Countries requiring passports valid for at least 3 months on arrival include Albania, North Macedonia, Panama, and Senegal.

Bermuda requires passports to be valid for at least 45 days upon entry.

Countries that require a passport validity of at least one month beyond the date of intended departure include Eritrea, Hong Kong, Lebanon, Macau, the Maldives and South Africa.

====Maximum passport age====
Countries of the Schengen area require non-EU passports to be less than 10 years old upon entry.

===Criminal record===
Some countries, including Australia, Canada, Fiji, New Zealand and the United States, routinely deny entry to non-citizens who have a criminal record, while others impose restrictions depending on the type of conviction and the length of the sentence.

===Persona non grata===
The government of a country can declare a diplomat persona non grata, banning them from entering the country or expelling them if they have already entered. In non-diplomatic use, the authorities of a country may also declare a foreigner persona non grata permanently or temporarily, usually because of unlawful activity.

===Israeli stamps===
Kuwait, Lebanon, Libya, and Yemen do not allow entry to people with passport stamps from Israel or whose passports have either a used or an unused Israeli visa, or where there is evidence of previous travel to Israel such as entry or exit stamps from neighbouring border posts in transit countries such as Jordan and Egypt.

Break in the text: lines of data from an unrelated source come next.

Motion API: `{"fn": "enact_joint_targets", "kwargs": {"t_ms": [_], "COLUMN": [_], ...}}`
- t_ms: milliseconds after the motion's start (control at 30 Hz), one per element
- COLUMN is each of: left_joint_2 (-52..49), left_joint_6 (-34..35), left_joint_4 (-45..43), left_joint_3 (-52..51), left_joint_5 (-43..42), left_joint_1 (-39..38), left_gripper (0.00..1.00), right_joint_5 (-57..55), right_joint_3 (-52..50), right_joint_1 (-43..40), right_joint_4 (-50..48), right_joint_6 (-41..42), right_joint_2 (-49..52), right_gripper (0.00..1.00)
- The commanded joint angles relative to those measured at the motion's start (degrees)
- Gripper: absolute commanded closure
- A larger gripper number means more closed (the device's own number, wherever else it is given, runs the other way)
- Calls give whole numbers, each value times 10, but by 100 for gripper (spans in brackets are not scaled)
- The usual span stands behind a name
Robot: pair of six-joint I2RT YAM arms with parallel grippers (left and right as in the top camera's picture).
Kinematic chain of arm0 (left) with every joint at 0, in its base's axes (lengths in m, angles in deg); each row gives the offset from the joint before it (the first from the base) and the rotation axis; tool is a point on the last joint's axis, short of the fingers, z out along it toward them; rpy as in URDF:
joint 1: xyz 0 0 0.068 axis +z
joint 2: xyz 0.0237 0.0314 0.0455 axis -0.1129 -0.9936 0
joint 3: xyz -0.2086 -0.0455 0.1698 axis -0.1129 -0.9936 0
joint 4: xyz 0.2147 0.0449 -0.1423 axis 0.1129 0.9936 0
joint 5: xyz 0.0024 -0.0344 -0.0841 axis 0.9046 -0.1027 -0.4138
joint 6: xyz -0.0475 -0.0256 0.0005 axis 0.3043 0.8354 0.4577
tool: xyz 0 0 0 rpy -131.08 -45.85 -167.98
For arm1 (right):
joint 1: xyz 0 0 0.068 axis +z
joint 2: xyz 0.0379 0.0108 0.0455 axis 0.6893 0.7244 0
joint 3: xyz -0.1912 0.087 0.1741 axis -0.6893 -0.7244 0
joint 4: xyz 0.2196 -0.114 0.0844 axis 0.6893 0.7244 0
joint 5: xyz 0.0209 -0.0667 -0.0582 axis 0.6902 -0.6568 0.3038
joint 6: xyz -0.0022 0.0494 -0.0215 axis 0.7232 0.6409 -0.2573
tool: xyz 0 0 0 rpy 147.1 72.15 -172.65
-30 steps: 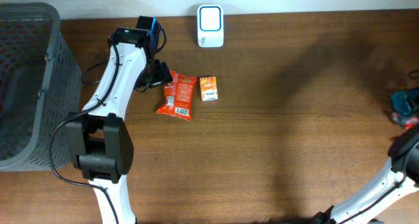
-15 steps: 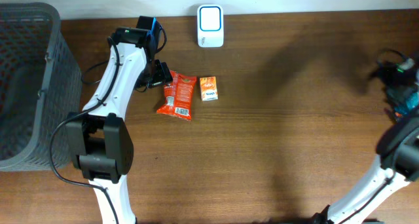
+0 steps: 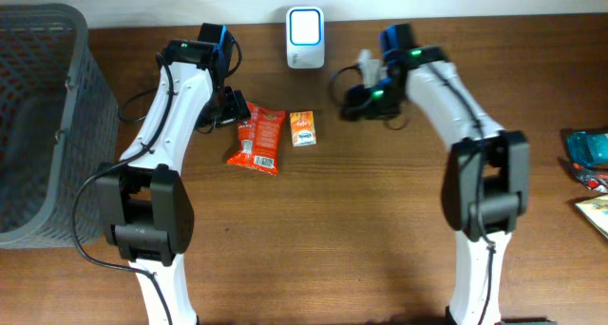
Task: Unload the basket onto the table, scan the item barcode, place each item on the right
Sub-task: 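Grasp the small orange snack packet with the right gripper and lift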
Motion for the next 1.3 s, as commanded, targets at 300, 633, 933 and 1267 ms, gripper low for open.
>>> {"fn": "enact_joint_targets", "kwargs": {"t_ms": [300,633,933,1267], "left_joint_2": [10,10,10,10], "left_joint_6": [5,5,5,5], "left_joint_4": [1,1,1,1], "left_joint_3": [-1,-1,-1,-1], "left_joint_5": [8,8,7,8], "left_joint_1": [0,0,0,0], "left_gripper": [1,1,1,1], "right_joint_5": [58,56,124,515], "right_joint_3": [-5,-5,-5,-4], "right_joint_1": [61,63,64,-23], "right_joint_4": [-109,-115,-96,-73], "right_joint_6": [98,141,171,88], "right_joint_2": [75,117,117,116], "right_gripper": [37,70,96,96]}}
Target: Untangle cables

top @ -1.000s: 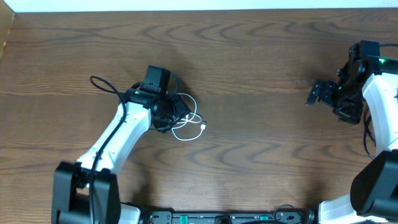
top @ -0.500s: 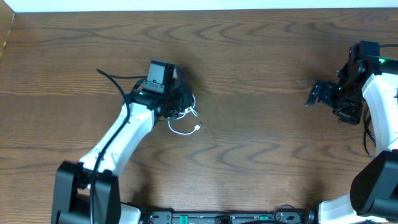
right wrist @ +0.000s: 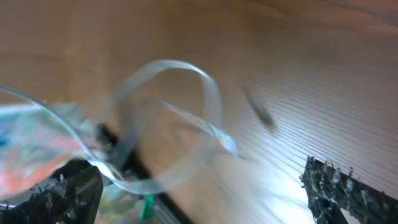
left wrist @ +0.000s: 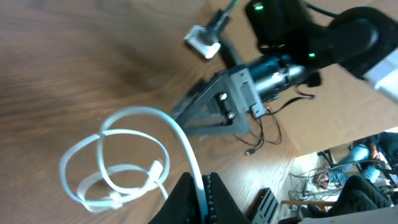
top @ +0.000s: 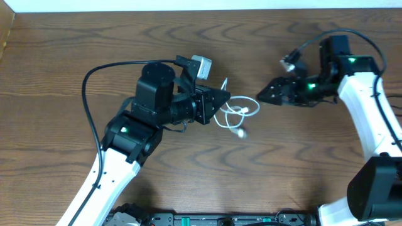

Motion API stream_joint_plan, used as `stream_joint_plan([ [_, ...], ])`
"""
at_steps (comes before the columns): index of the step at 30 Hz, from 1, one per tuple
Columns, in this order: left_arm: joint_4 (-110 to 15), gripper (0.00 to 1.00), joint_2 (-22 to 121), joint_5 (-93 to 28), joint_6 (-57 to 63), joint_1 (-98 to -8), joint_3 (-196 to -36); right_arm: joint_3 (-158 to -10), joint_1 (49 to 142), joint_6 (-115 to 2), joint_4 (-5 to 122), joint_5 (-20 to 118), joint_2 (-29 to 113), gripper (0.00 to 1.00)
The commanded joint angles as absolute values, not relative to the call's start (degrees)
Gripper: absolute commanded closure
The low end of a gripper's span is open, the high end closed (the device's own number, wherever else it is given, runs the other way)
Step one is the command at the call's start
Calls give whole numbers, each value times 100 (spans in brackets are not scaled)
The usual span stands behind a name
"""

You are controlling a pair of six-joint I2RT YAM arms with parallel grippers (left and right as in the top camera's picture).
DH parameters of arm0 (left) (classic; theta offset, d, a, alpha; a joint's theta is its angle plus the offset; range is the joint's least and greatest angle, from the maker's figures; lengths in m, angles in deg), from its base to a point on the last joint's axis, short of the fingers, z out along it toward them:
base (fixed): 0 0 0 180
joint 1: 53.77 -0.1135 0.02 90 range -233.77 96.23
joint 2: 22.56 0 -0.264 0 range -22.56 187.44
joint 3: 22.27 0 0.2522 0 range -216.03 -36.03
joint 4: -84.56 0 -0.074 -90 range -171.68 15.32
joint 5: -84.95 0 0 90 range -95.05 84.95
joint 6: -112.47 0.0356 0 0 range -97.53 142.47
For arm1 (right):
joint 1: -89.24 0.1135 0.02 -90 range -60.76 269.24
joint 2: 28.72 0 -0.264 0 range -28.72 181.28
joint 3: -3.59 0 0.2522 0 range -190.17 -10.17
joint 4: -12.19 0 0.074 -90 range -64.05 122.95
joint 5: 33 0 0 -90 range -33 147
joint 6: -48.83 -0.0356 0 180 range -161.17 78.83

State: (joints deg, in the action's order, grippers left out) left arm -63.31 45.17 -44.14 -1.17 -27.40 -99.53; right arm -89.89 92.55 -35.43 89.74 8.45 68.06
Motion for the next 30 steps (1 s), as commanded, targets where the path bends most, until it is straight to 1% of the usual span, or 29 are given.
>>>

To circumvent this Arab League boycott of Israel, the Israeli immigration services have now mostly ceased to stamp foreign nationals' passports on either entry to or exit from Israel (unless the entry is for some work-related purposes). Since 15 January 2013, Israel no longer stamps foreign passports at Ben Gurion Airport. Passports are still (as of 22 June 2017) stamped at Erez when passing into and out of Gaza.

Iran refuses admission to holders of passports containing an Israeli visa or stamp that is less than 12 months old.

===Biometrics===

Several countries mandate that all travellers, or all foreign travellers, be fingerprinted on arrival and will refuse admission to or even arrest travellers who refuse to comply. In some countries, such as the United States, this may apply even to transit passengers who merely wish to change planes rather than go landside.

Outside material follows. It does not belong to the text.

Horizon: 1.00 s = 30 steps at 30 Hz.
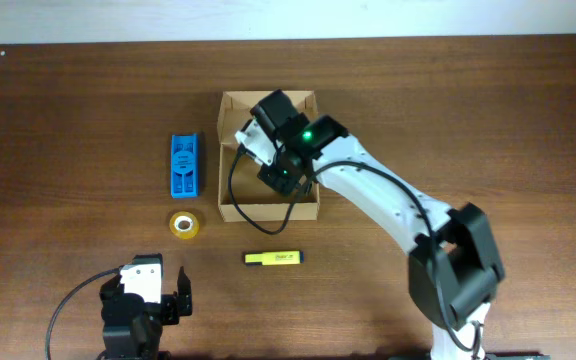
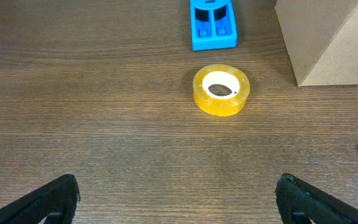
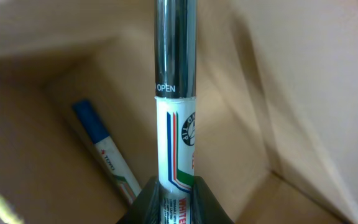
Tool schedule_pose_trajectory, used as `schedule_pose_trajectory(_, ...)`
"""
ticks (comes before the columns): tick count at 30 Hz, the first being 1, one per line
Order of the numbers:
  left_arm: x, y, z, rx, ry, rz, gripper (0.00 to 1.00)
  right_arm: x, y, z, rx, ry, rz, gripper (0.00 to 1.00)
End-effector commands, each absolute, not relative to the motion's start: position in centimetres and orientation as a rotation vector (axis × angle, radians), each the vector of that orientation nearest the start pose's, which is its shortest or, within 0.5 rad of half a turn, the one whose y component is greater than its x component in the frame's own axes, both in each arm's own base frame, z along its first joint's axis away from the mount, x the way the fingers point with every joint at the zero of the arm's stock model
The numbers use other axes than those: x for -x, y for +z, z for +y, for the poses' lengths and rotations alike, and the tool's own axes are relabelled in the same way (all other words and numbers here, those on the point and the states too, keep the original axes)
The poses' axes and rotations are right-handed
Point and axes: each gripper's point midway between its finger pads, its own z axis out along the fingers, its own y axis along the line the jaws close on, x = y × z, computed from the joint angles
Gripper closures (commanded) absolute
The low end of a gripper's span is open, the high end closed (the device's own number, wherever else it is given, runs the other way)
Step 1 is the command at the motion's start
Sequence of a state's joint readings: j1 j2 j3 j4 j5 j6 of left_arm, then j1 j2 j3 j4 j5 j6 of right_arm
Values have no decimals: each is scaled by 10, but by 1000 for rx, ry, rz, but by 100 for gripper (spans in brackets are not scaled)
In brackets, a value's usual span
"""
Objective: Pack container
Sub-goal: 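Lower the black marker into the box and open the right gripper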
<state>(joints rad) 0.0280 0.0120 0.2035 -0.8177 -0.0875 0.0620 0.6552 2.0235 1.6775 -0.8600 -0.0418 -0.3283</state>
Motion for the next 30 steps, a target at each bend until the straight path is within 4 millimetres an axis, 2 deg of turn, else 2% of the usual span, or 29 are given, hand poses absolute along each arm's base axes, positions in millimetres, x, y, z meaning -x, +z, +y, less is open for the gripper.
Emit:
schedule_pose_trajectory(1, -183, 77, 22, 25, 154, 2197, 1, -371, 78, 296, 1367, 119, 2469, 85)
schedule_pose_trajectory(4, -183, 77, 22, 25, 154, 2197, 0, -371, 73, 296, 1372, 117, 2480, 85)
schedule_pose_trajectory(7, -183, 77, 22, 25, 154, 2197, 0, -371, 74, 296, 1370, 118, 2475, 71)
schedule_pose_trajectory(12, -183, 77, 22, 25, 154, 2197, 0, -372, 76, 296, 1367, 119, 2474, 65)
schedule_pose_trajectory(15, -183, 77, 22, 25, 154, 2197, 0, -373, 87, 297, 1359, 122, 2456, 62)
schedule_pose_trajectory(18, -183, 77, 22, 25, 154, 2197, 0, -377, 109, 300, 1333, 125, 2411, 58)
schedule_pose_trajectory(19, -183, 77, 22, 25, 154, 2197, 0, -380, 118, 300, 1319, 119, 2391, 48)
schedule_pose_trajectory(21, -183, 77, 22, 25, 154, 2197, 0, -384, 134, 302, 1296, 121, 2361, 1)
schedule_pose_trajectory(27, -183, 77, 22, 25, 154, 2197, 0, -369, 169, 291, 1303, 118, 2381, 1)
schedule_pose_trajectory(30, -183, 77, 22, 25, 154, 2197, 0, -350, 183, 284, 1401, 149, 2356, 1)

Fingerprinting countries/regions include Afghanistan, Argentina, Brunei, Cambodia, China, Ethiopia, Ghana, Guinea, India, Japan, Kenya (both fingerprints and a photo are taken), Malaysia upon entry and departure, Mongolia, Saudi Arabia, the Schengen Area, Singapore, South Korea, Taiwan, Thailand, Uganda, the United Arab Emirates and the United States.

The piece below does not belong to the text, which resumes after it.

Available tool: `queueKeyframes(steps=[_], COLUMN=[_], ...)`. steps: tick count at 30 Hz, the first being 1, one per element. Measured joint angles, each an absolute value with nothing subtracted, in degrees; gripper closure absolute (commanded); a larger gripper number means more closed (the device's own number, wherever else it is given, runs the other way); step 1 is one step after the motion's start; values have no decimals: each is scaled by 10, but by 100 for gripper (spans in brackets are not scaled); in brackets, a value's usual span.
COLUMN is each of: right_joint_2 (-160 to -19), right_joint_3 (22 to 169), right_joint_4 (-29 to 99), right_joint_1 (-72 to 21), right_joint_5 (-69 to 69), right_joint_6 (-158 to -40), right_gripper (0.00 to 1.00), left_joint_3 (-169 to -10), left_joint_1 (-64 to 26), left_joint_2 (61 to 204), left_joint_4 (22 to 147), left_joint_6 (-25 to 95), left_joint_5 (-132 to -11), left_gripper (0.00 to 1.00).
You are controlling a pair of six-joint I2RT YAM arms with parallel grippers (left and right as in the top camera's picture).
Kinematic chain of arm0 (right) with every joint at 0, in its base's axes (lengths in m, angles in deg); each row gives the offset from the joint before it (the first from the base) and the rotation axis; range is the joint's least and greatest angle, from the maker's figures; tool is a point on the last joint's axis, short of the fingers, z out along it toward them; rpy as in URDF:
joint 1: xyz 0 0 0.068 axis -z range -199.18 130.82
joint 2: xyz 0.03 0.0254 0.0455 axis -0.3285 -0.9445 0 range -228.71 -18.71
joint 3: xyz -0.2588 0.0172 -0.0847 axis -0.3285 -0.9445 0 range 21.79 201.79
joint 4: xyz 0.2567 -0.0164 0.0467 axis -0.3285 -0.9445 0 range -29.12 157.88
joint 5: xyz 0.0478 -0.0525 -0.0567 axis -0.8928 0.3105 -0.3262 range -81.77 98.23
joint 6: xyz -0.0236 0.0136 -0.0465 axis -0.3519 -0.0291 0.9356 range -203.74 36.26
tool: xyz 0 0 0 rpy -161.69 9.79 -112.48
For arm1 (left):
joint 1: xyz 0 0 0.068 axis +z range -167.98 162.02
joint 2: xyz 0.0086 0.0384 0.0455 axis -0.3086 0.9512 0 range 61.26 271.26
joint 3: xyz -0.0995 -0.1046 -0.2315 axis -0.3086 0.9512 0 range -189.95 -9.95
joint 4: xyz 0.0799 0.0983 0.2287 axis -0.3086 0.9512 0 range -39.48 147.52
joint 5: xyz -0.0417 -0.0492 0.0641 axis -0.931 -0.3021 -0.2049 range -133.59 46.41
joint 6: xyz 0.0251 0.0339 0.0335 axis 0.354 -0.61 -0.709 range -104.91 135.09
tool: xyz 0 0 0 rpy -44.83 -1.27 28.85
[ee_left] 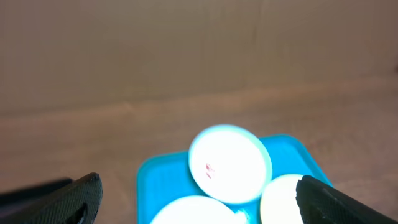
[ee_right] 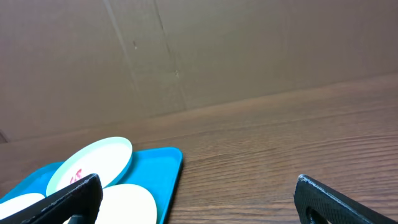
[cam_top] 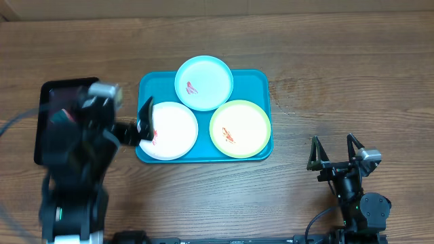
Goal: Clean dirty plates on tray and stack at the side
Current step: 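Move the left gripper over the black tray toward the sponge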
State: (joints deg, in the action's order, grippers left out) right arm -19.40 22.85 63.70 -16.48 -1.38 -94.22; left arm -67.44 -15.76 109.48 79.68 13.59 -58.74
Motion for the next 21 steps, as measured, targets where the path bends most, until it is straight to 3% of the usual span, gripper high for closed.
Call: queueKeyframes(steps=[8, 13, 21], right_joint_2=[-194, -194, -194], right_joint_3=[229, 229, 229], right_joint_4=[637, 637, 637], right_joint_1=[-165, -165, -165], right_joint_5=[-14, -14, -14], right_joint_6=[-942, -942, -942], right_gripper=[0, 0, 0], left_joint_3=[-852, -934, -938], left_joint_1=[-125, -104, -87], left_joint_2=[1318, 1367, 1419], left_joint_4=[1012, 1025, 1065], left_joint_6=[198, 213, 285], left_joint_5=[-503, -446, -333], left_gripper=[0, 0, 0])
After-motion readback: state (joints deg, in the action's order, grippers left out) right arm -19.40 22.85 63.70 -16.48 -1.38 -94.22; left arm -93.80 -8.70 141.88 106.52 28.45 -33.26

Many countries also require a photo be taken of people entering the country. The United States, which does not fully implement exit control formalities at its land frontiers (although long mandated by its own legislation), intends to implement facial recognition for passengers departing from international airports to identify people who overstay their visa.

Together with fingerprint and face recognition, iris scanning is one of three biometric identification technologies internationally standardised since 2006 by the International Civil Aviation Organization (ICAO) for use in e-passports and the United Arab Emirates conducts iris scanning on visitors who need to apply for a visa. The United States Department of Homeland Security has announced plans to greatly increase the biometric data it collects at US borders. In 2018, Singapore began trials of iris scanning at three land and maritime immigration checkpoints.